That's funny, I clicked onto this video because I wanted to let you know about those Etsy bearings.... Also, another solution is the Nyogel 767a that improves the TM T16k stick, also helps the throttle. And I agree, the TM FWCS is an excellent throttle, far better than its price tag implies. It has a nice variety of buttons, but mainly, it's the slew stick, and the rudder paddles that make it shine. However, I moved to the Virpil, and it IS better. While I knew about that bearing upgrade, I learned about it after I had already ordered the Virpil. So my question to you is this, the thing that makes the Virpil superior to the TM isnt all the buttons and such, they're just convenient. What makes the Virpil better can be measured when you're trying to do air refueling in DCS. You're trying to make your plane go from 306 to 307 knots to move up a little on that fuel boom. My experience with the TM is that if you manage it, you were lucky. With my Virpil, I can do it reliably. Air refueling with the FWCS, even after I nyogelled it and loosened the tensioners some was frustrating.
May I suggest swapping out those LM08UU bearings for Drylin RJ4JP-01-08 bushings? It would help remove some more static friction and reduce noise if those factors are still of any concern.
Thanks for the info. What worked on my T16000 was to clean rails and use a tiny amount of lanoline oil. Probably not quite as nice as the bearings upgrade.
Make sure ya know how to lubricate these bearings, and when using 2 in the same rod, you have to offset the bearings a certain way. Also, before using them, it's a good idea to soak them in IPA to get the anticorrosion grease they are packaged in off before greasing them. But again, this is for a game controller, so it probably doesn't need as much prep as it would for what I'm used to using them for.

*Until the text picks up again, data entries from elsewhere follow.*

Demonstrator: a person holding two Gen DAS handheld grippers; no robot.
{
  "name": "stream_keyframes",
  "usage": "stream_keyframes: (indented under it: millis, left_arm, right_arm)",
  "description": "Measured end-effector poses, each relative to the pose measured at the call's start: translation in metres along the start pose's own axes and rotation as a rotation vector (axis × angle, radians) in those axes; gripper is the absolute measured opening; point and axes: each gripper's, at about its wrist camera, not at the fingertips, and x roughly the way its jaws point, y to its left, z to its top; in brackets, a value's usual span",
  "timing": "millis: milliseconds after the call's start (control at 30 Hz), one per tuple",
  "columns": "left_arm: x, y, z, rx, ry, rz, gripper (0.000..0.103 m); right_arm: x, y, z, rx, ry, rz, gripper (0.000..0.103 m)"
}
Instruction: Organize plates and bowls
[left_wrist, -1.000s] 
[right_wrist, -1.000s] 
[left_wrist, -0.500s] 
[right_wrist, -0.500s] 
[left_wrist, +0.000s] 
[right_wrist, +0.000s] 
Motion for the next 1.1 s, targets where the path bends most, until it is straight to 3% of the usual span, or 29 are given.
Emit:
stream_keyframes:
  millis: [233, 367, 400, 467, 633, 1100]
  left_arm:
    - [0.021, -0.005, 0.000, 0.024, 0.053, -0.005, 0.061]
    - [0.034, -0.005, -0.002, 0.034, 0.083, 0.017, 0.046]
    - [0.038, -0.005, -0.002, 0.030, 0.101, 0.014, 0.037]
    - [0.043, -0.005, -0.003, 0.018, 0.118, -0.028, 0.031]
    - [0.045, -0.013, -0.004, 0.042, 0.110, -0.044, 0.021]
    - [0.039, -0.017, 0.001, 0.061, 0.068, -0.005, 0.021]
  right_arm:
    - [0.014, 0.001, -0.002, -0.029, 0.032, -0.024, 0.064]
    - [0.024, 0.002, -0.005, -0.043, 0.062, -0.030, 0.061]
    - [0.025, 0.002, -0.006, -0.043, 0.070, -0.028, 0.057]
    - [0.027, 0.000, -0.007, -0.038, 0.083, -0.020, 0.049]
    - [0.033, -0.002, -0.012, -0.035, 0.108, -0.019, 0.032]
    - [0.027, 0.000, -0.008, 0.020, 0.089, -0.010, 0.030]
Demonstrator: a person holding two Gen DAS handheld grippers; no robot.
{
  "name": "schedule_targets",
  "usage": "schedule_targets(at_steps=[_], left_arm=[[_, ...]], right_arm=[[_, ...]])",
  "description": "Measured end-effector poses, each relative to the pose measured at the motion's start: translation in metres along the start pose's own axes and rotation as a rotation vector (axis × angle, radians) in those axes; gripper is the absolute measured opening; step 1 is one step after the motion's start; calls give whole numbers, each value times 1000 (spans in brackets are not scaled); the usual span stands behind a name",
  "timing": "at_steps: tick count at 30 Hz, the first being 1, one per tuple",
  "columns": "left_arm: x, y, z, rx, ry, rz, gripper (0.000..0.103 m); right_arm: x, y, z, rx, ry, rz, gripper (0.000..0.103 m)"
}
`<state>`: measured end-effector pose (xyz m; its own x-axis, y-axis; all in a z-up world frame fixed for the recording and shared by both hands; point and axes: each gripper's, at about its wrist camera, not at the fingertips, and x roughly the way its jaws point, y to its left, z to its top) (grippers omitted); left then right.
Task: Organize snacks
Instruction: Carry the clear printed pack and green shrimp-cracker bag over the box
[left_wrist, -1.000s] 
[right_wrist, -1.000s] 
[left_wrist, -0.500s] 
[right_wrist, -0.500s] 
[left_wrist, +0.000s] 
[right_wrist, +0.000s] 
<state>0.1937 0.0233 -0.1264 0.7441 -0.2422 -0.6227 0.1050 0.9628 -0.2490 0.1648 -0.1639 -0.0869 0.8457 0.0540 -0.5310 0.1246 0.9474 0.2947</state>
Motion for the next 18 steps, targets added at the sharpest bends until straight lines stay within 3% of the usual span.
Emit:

When working with something complex I always take a photo or 2 ,just in case I can't remember how something fitted or which way round it went . Simple but works.
I'm considering buying a T16000M but have been a little turned off by comments about the throttle. I like the idea of a slide, but I wouldn't want it to feel grainy and sticky. This upgrade looks like a really cool idea. I hope I can get ahold of one of these 3d printed plates!
Thanks man, it was a struggle to fly in formation with my t16000m from the start and I tried different lubes. It did not help. It was so from the beginning and I thought I was trash at flying. Now I can blame it on my hotas :D
Why are those linear bearings sound so loud? They definitely need lube. Also why does the black hog not have rubber stands on the back 2 feet? It looks so unstable. Im actually triggered.
@Major Hardware - you know you could have just cleaned the factory crap grease off of the rails and replaced with nyogel for a few bucks and it's smooth as butter?
I did that, and whilst it's generally a pretty big improvement, it still suffers from that annoying relatively high resistance when doing really gentle adjustments.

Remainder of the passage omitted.